** What is expected **
Only the lines from the first line of the material below to the line containing "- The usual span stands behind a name", inclusive, should be copied, each exactly as written.

** Information provided **
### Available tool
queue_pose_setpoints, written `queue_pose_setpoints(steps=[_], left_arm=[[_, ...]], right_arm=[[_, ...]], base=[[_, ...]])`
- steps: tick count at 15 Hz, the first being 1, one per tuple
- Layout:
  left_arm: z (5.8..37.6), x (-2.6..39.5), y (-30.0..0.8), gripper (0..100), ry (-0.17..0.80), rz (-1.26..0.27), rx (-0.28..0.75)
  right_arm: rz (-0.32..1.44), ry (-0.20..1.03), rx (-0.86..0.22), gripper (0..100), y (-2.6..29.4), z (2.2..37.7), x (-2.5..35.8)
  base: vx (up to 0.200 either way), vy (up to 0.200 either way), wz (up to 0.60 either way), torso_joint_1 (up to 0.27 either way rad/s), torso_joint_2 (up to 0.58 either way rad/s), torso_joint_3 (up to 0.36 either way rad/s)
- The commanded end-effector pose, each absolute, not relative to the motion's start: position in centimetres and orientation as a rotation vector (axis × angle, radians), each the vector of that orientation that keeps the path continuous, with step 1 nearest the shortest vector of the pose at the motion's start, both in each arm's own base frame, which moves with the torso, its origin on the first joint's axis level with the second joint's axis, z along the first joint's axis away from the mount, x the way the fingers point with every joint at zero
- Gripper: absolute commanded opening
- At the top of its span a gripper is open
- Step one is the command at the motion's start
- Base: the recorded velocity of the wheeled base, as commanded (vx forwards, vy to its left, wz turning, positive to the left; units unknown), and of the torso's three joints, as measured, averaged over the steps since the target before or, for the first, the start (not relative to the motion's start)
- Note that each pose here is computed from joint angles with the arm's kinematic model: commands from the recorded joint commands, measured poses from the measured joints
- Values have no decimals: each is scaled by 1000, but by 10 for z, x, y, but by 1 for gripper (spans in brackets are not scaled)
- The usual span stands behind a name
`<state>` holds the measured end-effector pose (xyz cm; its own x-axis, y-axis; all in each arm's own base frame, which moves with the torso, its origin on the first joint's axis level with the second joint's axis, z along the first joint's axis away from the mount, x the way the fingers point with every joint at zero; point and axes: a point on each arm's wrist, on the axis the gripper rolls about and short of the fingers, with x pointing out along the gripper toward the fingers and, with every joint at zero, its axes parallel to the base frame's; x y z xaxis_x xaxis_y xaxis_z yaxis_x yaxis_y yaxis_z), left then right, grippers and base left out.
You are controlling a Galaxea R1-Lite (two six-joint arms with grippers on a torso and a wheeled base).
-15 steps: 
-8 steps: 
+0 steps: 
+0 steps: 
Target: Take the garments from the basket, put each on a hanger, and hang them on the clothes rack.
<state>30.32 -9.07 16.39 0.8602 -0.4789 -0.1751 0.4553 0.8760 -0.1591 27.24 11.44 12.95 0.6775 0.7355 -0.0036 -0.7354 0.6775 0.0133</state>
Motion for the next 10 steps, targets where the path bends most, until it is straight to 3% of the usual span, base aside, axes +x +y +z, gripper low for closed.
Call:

** Written response **
### Available tool
queue_pose_setpoints, written `queue_pose_setpoints(steps=[_], left_arm=[[_, ...]], right_arm=[[_, ...]], base=[[_, ...]])`
- steps: tick count at 15 Hz, the first being 1, one per tuple
- Layout:
  left_arm: z (5.8..37.6), x (-2.6..39.5), y (-30.0..0.8), gripper (0..100), ry (-0.17..0.80), rz (-1.26..0.27), rx (-0.28..0.75)
  right_arm: rz (-0.32..1.44), ry (-0.20..1.03), rx (-0.86..0.22), gripper (0..100), y (-2.6..29.4), z (2.2..37.7), x (-2.5..35.8)
  base: vx (up to 0.200 either way), vy (up to 0.200 either way), wz (up to 0.60 either way), torso_joint_1 (up to 0.27 either way rad/s), torso_joint_2 (up to 0.58 either way rad/s), torso_joint_3 (up to 0.36 either way rad/s)
- The commanded end-effector pose, each absolute, not relative to the motion's start: position in centimetres and orientation as a rotation vector (axis × angle, radians), each the vector of that orientation that keeps the path continuous, with step 1 nearest the shortest vector of the pose at the motion's start, both in each arm's own base frame, which moves with the torso, its origin on the first joint's axis level with the second joint's axis, z along the first joint's axis away from the mount, x the way the fingers point with every joint at zero
- Gripper: absolute commanded opening
- At the top of its span a gripper is open
- Step one is the command at the motion's start
- Base: the recorded velocity of the wheeled base, as commanded (vx forwards, vy to its left, wz turning, positive to the left; units unknown), and of the torso's three joints, as measured, averaged over the steps since the target before or, for the first, the start (not relative to the motion's start)
- Note that each pose here is computed from joint angles with the arm's kinematic model: commands from the recorded joint commands, measured poses from the measured joints
- Values have no decimals: each is scaled by 1000, but by 10 for z, x, y, but by 1 for gripper (spans in brackets are not scaled)
- The usual span stands behind a name

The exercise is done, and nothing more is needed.